La clase política hondureña es experta en manipular las palabras pues saben que todo discurso, en la medida que es aceptado por las personas, produce efectos sobre la vida y las prácticas de quienes lo aceptan.
En sociedades como la nuestra, sitiadas por la pobreza y la exclusión social, y por el monopolio de los medios de comunicación masiva, el discurso de quienes detentan el poder genera prácticas y efectos que atentan contra la dignidad humana pero que son vistas como naturales por las víctimas de las mismas.
Así, al golpe de Estado le llaman sucesión constitucional; al reparto descarado del poder le llaman gobierno de unidad nacional; a la entrega del territorio nacional a grandes empresas trasnacionales le llaman progreso y desarrollo; al olvido y perdón sin castigo por las violaciones a los derechos humanos le llaman reconciliación nacional.

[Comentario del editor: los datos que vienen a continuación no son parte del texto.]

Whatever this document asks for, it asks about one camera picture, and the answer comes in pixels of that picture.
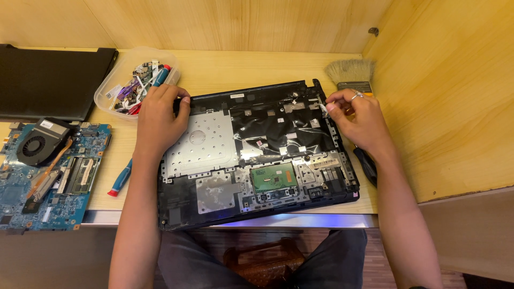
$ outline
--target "forearm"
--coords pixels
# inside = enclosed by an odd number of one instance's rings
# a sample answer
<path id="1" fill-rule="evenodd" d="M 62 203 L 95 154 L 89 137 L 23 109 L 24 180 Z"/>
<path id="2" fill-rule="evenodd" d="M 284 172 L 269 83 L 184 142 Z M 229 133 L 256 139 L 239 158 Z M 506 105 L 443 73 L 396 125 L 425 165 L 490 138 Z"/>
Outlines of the forearm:
<path id="1" fill-rule="evenodd" d="M 136 151 L 130 185 L 120 218 L 111 260 L 109 286 L 151 285 L 160 249 L 157 226 L 157 171 L 160 159 Z"/>
<path id="2" fill-rule="evenodd" d="M 380 232 L 398 287 L 442 288 L 437 252 L 396 148 L 375 159 Z"/>

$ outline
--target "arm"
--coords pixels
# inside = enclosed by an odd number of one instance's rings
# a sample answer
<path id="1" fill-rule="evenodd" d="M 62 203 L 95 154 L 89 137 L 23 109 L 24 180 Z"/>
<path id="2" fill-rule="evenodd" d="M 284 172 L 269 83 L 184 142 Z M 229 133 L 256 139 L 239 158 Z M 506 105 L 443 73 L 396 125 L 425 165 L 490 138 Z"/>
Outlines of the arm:
<path id="1" fill-rule="evenodd" d="M 333 93 L 326 108 L 341 132 L 375 159 L 380 232 L 398 288 L 443 288 L 437 252 L 418 208 L 378 100 L 351 89 Z M 346 115 L 355 112 L 352 121 Z"/>
<path id="2" fill-rule="evenodd" d="M 175 119 L 173 100 L 180 95 Z M 189 94 L 163 84 L 151 87 L 139 113 L 132 174 L 114 241 L 109 288 L 151 288 L 160 250 L 157 172 L 164 152 L 184 133 Z"/>

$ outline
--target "brush bristles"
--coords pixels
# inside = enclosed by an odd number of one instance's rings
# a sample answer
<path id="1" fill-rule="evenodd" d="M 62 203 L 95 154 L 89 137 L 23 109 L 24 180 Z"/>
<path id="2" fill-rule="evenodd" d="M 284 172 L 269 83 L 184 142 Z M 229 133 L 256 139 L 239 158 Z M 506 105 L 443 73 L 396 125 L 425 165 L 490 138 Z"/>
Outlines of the brush bristles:
<path id="1" fill-rule="evenodd" d="M 371 81 L 375 62 L 371 59 L 345 59 L 331 62 L 325 73 L 336 84 L 348 81 Z"/>

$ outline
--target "hand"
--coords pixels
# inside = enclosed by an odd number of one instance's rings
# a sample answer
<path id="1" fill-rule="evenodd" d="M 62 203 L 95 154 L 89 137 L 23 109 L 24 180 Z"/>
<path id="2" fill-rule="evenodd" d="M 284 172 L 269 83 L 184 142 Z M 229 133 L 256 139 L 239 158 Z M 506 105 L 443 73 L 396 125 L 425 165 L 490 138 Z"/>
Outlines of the hand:
<path id="1" fill-rule="evenodd" d="M 355 96 L 355 90 L 343 89 L 332 93 L 327 99 L 326 108 L 330 117 L 337 123 L 339 129 L 356 146 L 369 152 L 375 159 L 383 154 L 391 154 L 396 147 L 391 139 L 386 121 L 376 98 L 363 94 Z M 346 115 L 355 112 L 355 118 L 350 121 Z"/>
<path id="2" fill-rule="evenodd" d="M 175 118 L 173 100 L 180 96 L 180 110 Z M 178 86 L 152 86 L 141 104 L 137 124 L 135 155 L 160 159 L 188 127 L 189 93 Z"/>

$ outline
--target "blue circuit board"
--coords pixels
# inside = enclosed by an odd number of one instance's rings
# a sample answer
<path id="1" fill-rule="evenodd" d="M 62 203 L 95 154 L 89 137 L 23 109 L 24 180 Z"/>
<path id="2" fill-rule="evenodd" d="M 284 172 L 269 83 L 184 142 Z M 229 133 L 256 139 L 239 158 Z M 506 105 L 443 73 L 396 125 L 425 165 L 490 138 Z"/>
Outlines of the blue circuit board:
<path id="1" fill-rule="evenodd" d="M 16 150 L 19 143 L 34 128 L 34 124 L 25 125 L 22 130 L 12 130 L 9 140 L 2 149 L 6 155 L 0 166 L 0 229 L 24 230 L 76 230 L 84 217 L 90 191 L 98 171 L 104 150 L 111 139 L 109 124 L 79 123 L 73 134 L 73 143 L 59 159 L 53 170 L 76 167 L 79 173 L 84 171 L 90 176 L 87 185 L 69 193 L 67 186 L 73 186 L 70 178 L 68 184 L 61 186 L 61 180 L 52 186 L 46 196 L 27 213 L 27 194 L 38 177 L 47 167 L 32 167 L 18 161 Z M 87 130 L 88 136 L 81 132 Z"/>

Por ello, debemos cuestionar los discursos desde las transformaciones que han efectuado en la vida cotidiana de la población pues en Honduras el régimen actual proclama la democracia y el respeto de los derechos humanos, y al mismo tiempo adopta o deja de adoptar decisiones políticas que condenan a grandes masas de la población a la muerte lenta que causa la exclusión, a la tortura, a las detenciones ilegales, al exilio y a la violencia.

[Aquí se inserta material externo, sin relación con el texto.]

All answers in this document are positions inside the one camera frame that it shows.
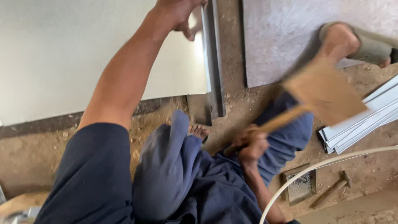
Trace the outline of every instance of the person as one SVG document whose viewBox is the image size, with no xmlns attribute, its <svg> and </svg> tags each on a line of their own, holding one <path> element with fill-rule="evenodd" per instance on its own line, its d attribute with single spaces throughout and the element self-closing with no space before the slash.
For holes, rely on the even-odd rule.
<svg viewBox="0 0 398 224">
<path fill-rule="evenodd" d="M 201 4 L 205 1 L 158 0 L 116 53 L 66 145 L 35 223 L 259 223 L 272 197 L 267 186 L 296 151 L 304 150 L 312 133 L 313 115 L 307 113 L 269 135 L 251 135 L 297 103 L 286 92 L 234 139 L 234 146 L 248 143 L 234 157 L 201 150 L 208 130 L 190 127 L 188 116 L 176 111 L 171 125 L 163 124 L 144 143 L 131 181 L 130 118 L 166 36 L 176 30 L 192 40 L 187 19 Z M 336 64 L 360 44 L 347 25 L 334 24 L 313 61 Z M 266 220 L 286 223 L 276 204 Z"/>
</svg>

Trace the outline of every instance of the bare foot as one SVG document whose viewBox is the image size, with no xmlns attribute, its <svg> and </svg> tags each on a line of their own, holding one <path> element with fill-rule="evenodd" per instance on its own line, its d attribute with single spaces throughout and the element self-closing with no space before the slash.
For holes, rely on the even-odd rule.
<svg viewBox="0 0 398 224">
<path fill-rule="evenodd" d="M 203 126 L 189 126 L 188 132 L 204 140 L 209 136 L 209 130 Z"/>
<path fill-rule="evenodd" d="M 345 24 L 334 24 L 328 28 L 325 40 L 317 57 L 329 57 L 337 64 L 341 59 L 358 51 L 360 42 L 352 30 Z M 391 58 L 379 64 L 385 68 L 391 63 Z"/>
</svg>

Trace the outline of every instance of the stack of metal strips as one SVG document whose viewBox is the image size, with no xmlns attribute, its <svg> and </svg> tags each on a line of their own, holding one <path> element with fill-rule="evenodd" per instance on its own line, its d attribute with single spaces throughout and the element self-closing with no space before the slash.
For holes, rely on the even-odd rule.
<svg viewBox="0 0 398 224">
<path fill-rule="evenodd" d="M 329 154 L 340 154 L 376 128 L 398 119 L 398 75 L 363 102 L 369 110 L 319 131 Z"/>
</svg>

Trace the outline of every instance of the concrete floor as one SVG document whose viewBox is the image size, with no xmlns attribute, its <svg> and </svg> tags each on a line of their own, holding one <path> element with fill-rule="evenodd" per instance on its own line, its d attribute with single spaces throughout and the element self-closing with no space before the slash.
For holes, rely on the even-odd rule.
<svg viewBox="0 0 398 224">
<path fill-rule="evenodd" d="M 250 124 L 282 90 L 278 84 L 245 88 L 239 1 L 219 1 L 218 11 L 227 116 L 213 121 L 210 138 L 205 146 L 205 150 L 211 154 L 230 141 L 241 128 Z M 380 70 L 377 66 L 363 64 L 344 69 L 343 72 L 360 94 L 366 95 L 398 74 L 398 66 L 393 65 Z M 132 118 L 129 130 L 132 176 L 138 163 L 141 145 L 156 127 L 170 122 L 170 116 L 175 109 L 182 109 L 188 113 L 184 97 L 170 98 L 168 103 L 156 112 Z M 314 133 L 321 126 L 321 122 L 316 119 Z M 75 132 L 76 129 L 71 128 L 0 140 L 0 184 L 6 197 L 10 199 L 25 192 L 50 189 L 66 142 Z M 398 122 L 375 130 L 347 151 L 390 145 L 398 145 Z M 324 152 L 314 134 L 306 149 L 298 152 L 296 159 L 288 162 L 283 171 L 305 163 L 314 164 L 333 156 L 336 155 L 328 155 Z M 342 190 L 325 206 L 396 187 L 398 168 L 393 165 L 396 161 L 398 161 L 398 153 L 379 153 L 319 169 L 317 171 L 318 195 L 339 179 L 341 170 L 346 170 L 352 177 L 353 187 Z M 270 190 L 275 192 L 280 185 L 279 179 L 274 178 Z M 284 198 L 280 198 L 278 203 L 287 218 L 294 218 L 311 213 L 312 210 L 308 206 L 316 197 L 313 196 L 292 207 L 288 206 Z"/>
</svg>

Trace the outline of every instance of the blue clothing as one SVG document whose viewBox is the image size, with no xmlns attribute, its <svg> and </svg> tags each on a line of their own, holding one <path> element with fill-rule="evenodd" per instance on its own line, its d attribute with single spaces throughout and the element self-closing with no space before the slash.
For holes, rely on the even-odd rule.
<svg viewBox="0 0 398 224">
<path fill-rule="evenodd" d="M 262 124 L 296 101 L 281 95 L 255 121 Z M 264 183 L 303 150 L 312 132 L 305 114 L 274 133 L 259 161 Z M 157 128 L 143 145 L 131 184 L 129 135 L 116 124 L 79 130 L 68 142 L 52 192 L 36 223 L 258 223 L 261 210 L 236 158 L 211 157 L 187 136 L 188 116 Z"/>
</svg>

Mientras el régimen de Lobo Sosa siga manteniendo esa profunda contradicción entre el discurso y la práctica, sus palabras quedan sólo en un ejercicio de cinismo pues hasta el momento la realidad confirma que dice que quiere aquello que en realidad no quiere.
El régimen debería entender que en el discurso de los derechos humanos hay palabras como reconciliación e impunidad, y democracia y exclusión, que no son compatibles ni armonizables.